Nor do I see a danger that a single hospital will be flooded with excessive numbers of doctors and patients. It seems preferable to allocate facilities to those patients who are neediest or on a first-come, first-serve basis, rather than to allow arbitrary admission of patients of self-selected physicians.
This court should recognize that hospitals are not clubs. Incumbent doctors do not need the power to exclude newcomers. Licensed physicians ought to be able to freely admit patients to any hospital of the patient’s choosing. Also, we should recognize the right of a patient to have a doctor of his own choice attend him and we should eliminate factors that may hamper or hinder such right.
I concur in the holding that it was error for the court to grant a directed verdict allowing the hospital to completely exclude Dr. Silver, and error to fail to grant an injunction restraining Castle Memorial Hospital and the members of its credentials committee from completely denying Dr.
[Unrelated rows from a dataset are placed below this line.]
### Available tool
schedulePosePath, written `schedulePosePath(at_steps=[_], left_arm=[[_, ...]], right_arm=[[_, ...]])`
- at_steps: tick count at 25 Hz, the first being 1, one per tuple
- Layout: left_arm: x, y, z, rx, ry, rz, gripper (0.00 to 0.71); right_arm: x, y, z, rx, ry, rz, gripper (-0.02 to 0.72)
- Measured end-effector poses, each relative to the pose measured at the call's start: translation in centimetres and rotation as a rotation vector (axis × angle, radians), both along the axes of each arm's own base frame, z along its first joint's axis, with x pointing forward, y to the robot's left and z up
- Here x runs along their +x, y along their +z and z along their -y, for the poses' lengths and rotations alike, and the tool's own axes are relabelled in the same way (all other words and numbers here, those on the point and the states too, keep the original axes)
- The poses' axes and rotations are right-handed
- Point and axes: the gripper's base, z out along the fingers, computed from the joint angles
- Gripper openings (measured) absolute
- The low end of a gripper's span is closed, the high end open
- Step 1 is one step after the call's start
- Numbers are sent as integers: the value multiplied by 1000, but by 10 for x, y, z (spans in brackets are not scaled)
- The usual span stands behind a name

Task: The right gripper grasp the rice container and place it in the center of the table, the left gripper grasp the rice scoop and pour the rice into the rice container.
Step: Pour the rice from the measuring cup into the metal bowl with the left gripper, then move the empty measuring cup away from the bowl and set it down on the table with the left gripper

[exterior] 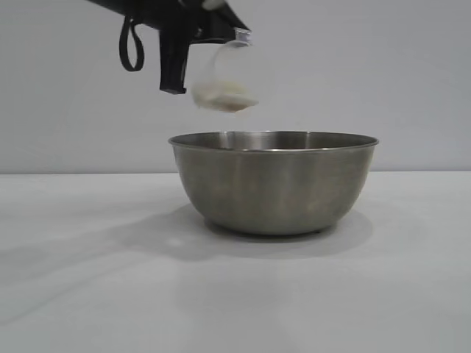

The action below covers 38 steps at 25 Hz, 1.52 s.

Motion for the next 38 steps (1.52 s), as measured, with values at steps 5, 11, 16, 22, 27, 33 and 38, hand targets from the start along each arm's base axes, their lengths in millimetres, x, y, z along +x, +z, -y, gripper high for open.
schedulePosePath(at_steps=[5,11,16,22,27,33,38], left_arm=[[-4,-2,3,144,-88,160,0],[-6,0,5,229,-143,309,0],[-9,2,8,212,-172,334,0],[5,21,-1,-378,98,-74,0],[26,30,-35,-1102,468,-442,0],[28,5,-78,-1732,840,-658,0],[11,-34,-109,-1802,858,-840,0]], right_arm=[[0,0,0,0,0,0,357],[0,0,0,1,0,0,357],[0,0,0,1,0,0,357],[0,0,0,1,0,0,357],[0,0,0,1,0,0,357],[0,0,0,2,-1,-1,357],[0,0,0,1,-2,0,357]])
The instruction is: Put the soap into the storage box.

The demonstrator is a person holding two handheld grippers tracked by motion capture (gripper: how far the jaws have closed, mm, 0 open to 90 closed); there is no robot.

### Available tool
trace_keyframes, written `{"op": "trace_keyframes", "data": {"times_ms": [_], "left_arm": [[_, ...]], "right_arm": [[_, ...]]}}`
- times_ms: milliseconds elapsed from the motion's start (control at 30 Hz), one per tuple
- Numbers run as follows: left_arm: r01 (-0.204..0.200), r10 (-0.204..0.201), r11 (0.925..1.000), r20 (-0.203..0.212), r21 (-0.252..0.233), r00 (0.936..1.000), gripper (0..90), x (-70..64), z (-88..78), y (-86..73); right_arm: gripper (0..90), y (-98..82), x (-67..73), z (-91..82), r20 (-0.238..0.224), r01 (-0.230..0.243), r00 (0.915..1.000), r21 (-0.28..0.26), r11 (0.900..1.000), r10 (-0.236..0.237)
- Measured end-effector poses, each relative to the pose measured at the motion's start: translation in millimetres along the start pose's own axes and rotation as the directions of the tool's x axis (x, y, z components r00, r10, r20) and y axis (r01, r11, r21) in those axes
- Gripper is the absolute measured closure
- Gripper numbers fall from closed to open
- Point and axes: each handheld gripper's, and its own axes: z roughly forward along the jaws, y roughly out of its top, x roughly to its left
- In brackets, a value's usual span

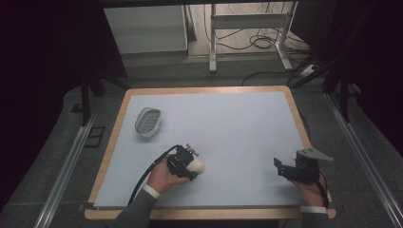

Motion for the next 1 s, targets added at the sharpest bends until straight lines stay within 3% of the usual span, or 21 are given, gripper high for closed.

Silver the right to admit patients.

Marsh v. Alabama, 326 U.S. 501 (1946); Amalgamated Food Employees Union v. Logan Valley Plaza, Inc., 391 U.S. 308 (1968); Smith v. Allwright, 321 U.S. 649 (1944).

Darling v. Charleston Community Memorial Hospital, 50 Ill. App. 2d 253, 200 N.E.2d 149 (1964), aff'd, 33 Ill. 2d 326, 211 N.E.2d 253 (1965).

Moon v. Mercy Hospital, 150 Colo. 430, 373 P.2d 944 (1962); Cornelius v. Sinai Hospital of Baltimore, Inc., 219 Md. 116, 148 A.2d 567 (1959); Minogue v. Rutland Hospital, Inc., 119 Vt. 336, 125 A.2d 796 (1956); Keene v. Methodist Hospital, 324 F. Supp. 233 (D.C. Ind. 1971); Bulloch County Hospital Authority v. Fowler, 124 Ga. App. 242, 183 S.E.2d 586 (1971).

Hospitals are, of course, liable for their own negligent acts, South Highlands Infirmary v. Camp, 180 So. 2d 904 (Ala. 1965); Schuster v. St. Vincent Hospital, 45 Wis. 2d 135, 172 N.W.2d 421 (1969); Weeks v. Latter-Day Saints Hospital, 418 F.2d 1035 (C.A. Utah, 1969), or for the negligence of interns, residents, emergency room physicians, and the like who are actually employed by the hospital. New Biloxi Hospital, Inc. v. Frazier, 245 Miss. 185, 146 So. 2d 882 (1962); Bing v. Thunig, 163 N.Y.S.2d 3, 2 N.Y.2d 656, 143 N.E.2d 3 (1957). Since salaried physicians are subject to the hospital’s control, the doctrine of respondeat superior applies and the hospital has both a right and a duty to examine the competence of employees it hires on a salaried basis. A number of jurisdictions hold that a hospital is not liable for the acts of even a salaried physician, on the theory that, since medicine is a field of great expertise, hospitals have no “right to control” any doctor, salaried or not. See e.g., Brown v. Moore, 143 F. Supp. 816 (W.D. Pa. 1956).